Quelles ailes, dis-moi, sur ces Alpes chenues
Ont porté nos soldats envolés jusqu'aux nues ?
Sur ces ailes bientôt nous volerons vers vous :
Préparez-vous bientôt à repousser nos coups.
Je sais trop que d'Yorck[sic], ce redoutable Alcide,
Nous aurons à braver la valeur intrépide,
La vaste expérience, et les hardis projets
Dont le Batave encore atteste les succès :
Sous lui je vois marcher vos forces militaires ;
Je vois se rassembler, brillants auxiliaires,
Vos ouvriers, les doigts encor blancs de coton,
Tous en guise d'outils prenant leur mousqueton,
Et quittant,dans le feu de leurs cœurs héroïques,
Pour la poudre des camps la poudre des boutiques ;
J'admire du soldat, sur-tout de l'officier,
Et la noble stature, et le maintien guerrier :
Si leur force répond à leur fière attitude,
Quel danger nous menace ! Oh ! Quelle inquiétude
Sauront nous inspirer ces boutiquiers soldats,
Guidés par tant de chefs vieillis dans les combats !
D'ailleurs vos parlements lanceront leurs tonnerres :
Vos Dundas et vos Pitts sont des foudres de guerres ;
Sans doute ils guideront la troupe et ses drapeaux
Comme ils guidoient jadis la taxe et les impôts,
Ces aimables impôts qui marchoient à leur suite ;
Leurs soldats iront bien, mais n'iront pas plus vite :
Et le brave Irlandais n'en attendez-vous rien ?
Il vous aime de cœur ; vous le traitez si bien !
Pour vous que de moyens, que d'immenses ressources !
Allons, mes bons amis, ouvrez toutes vos bourses,
Quittez tous vos bureaux et tous vos magasins,
Laissez là vos cotons, vos toiles, vos basins,
Pour défendre vos ports, pour équiper vos flottes.
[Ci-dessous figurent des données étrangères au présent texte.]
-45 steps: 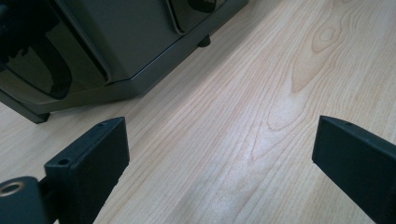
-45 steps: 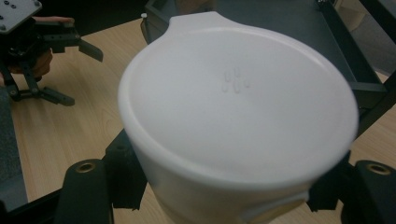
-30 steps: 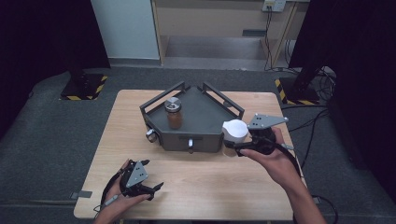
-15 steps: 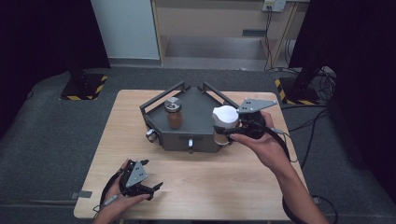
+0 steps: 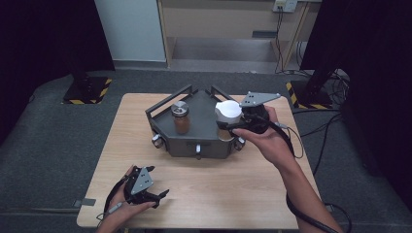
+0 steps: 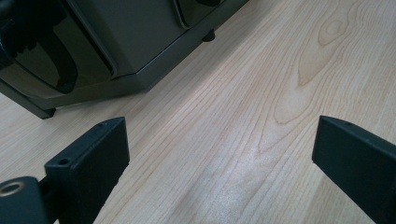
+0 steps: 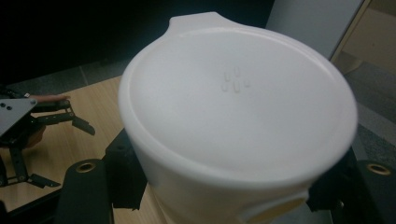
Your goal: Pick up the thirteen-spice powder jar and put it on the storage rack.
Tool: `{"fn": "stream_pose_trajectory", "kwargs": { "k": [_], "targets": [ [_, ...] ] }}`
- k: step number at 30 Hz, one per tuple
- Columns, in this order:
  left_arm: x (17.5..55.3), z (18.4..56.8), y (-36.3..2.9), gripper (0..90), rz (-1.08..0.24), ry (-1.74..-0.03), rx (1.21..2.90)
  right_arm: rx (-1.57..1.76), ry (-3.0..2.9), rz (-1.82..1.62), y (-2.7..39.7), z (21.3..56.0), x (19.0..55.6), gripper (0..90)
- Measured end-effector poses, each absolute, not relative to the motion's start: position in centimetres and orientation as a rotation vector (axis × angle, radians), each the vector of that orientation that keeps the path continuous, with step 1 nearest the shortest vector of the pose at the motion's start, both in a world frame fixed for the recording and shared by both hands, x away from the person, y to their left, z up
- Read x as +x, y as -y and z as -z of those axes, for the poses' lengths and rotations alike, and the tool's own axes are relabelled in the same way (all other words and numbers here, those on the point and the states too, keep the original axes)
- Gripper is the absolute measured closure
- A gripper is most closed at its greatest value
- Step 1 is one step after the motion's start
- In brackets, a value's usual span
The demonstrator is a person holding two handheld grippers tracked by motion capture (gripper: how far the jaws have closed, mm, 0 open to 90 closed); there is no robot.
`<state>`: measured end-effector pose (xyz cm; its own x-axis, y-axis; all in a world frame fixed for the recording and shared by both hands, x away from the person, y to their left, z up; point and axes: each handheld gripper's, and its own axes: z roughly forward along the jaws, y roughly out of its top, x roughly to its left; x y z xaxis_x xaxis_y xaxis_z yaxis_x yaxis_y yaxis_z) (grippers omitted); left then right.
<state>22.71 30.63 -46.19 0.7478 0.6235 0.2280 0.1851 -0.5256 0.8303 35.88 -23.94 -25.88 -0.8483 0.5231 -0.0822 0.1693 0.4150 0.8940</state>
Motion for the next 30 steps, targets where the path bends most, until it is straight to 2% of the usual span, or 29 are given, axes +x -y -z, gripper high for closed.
{"fn": "stream_pose_trajectory", "kwargs": {
  "k": [30],
  "targets": [
    [23.0,46.3,-30.7,3.5,-0.649,-0.604,2.094,0.6,-2.31,-1.376,21.2,26.4,40.0,31.3]
  ]
}}
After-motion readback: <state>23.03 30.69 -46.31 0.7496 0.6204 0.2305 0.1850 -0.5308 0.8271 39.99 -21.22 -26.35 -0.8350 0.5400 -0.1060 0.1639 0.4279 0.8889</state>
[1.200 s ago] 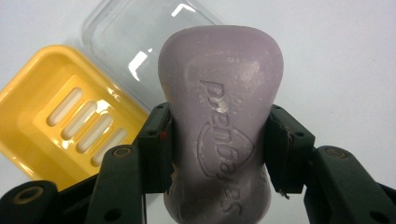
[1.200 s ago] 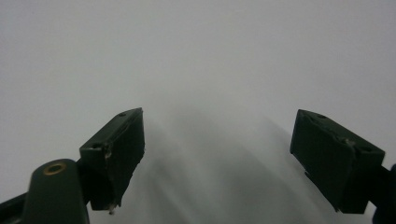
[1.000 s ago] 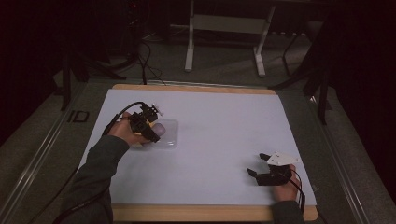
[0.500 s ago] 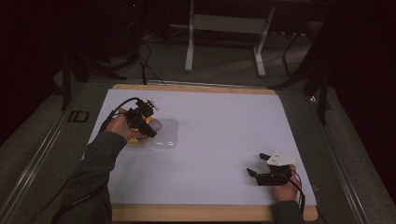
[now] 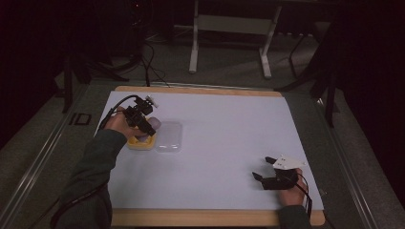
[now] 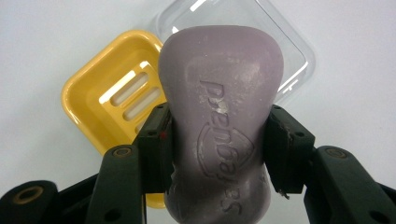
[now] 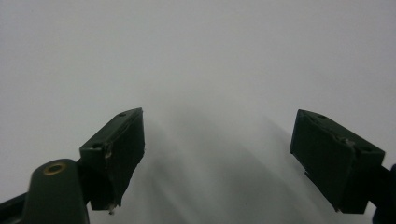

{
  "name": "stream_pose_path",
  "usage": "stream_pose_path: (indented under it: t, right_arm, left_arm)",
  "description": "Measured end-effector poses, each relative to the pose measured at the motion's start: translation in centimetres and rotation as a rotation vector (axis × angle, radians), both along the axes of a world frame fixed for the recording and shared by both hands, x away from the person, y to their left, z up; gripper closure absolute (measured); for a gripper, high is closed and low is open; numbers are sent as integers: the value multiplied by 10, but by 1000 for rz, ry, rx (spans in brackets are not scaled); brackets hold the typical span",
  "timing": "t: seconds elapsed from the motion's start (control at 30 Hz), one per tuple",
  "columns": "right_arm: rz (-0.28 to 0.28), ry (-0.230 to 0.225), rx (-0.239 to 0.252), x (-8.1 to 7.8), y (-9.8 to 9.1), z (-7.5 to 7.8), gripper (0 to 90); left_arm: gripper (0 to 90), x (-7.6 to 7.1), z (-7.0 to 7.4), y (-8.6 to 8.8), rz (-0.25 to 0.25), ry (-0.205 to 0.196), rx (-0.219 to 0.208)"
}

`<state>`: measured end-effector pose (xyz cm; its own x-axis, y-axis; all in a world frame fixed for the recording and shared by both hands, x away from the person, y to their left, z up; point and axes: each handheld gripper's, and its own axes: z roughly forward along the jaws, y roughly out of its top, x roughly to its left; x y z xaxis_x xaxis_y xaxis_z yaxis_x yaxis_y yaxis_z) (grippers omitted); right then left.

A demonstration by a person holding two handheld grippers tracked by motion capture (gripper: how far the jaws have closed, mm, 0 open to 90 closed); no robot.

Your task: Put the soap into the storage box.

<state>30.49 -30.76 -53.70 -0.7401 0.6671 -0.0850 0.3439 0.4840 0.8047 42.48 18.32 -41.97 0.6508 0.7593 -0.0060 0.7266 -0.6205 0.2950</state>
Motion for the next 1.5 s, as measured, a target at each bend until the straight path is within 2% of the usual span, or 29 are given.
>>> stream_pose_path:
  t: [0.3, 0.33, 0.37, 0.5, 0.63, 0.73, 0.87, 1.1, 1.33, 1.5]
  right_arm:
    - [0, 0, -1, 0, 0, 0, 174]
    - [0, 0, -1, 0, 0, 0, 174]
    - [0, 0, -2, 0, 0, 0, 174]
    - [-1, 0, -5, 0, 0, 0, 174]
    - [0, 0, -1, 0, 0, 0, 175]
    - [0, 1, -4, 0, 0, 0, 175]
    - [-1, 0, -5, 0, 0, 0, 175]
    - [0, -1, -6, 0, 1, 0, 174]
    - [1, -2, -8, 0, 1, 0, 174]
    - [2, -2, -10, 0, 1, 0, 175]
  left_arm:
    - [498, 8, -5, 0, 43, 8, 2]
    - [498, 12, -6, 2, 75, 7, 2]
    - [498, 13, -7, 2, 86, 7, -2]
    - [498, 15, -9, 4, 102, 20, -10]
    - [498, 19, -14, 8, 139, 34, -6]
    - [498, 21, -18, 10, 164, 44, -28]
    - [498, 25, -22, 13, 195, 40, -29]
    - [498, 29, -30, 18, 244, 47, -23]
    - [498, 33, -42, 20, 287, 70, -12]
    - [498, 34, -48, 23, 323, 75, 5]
Il est vrai que, malgré tout l'art de vos pilotes,
Il ne faut aux Français, pour franchir votre mer,
Qu'un calme, des bateaux, Bonaparte, et du fer.
Eh bien ! Soit : admettons qu'on aborde en votre isle[sic] ;
Qu'en doit-il arriver ? Contre un vous serez mille :
Qu'est-ce que Bonaparte et cent mille soldats
Contre vos fabricants endurcis aux combats,
Enflammés du désir de sauver leurs familles,
Leurs métiers, leurs cotons, leurs femmes, et leurs filles ?
Vos fonds pourront baisser, votre dette croîtra ;
Vos provinces crieront, l'argent disparoîtra :
La misère chez vous pourra sembler extrême,
J'en conviens ; mais la banque ira toujours de même.
Vos ministres par vous seront portés au ciel,
Sur-tout s'enrichiront ; c'est là l'essentiel ;
Et contre nos efforts si leur sagesse échoue,
Si nous réussissons, il faudra qu'on l'avoue,
Ils n'auront aucun tort, la faute est au destin.
Mais pourquoi ce courroux ? Bon ! Tu parles enfin ;
Terminez, me dis-tu, ces plates momeries :
C'est par de bons vaisseaux, non par des railleries,
Qu'il faut nous menacer, et tenter un effort ;
Oui, sans eux contre nous vous aurez toujours tort ;
La descente pour vous est un point impossible.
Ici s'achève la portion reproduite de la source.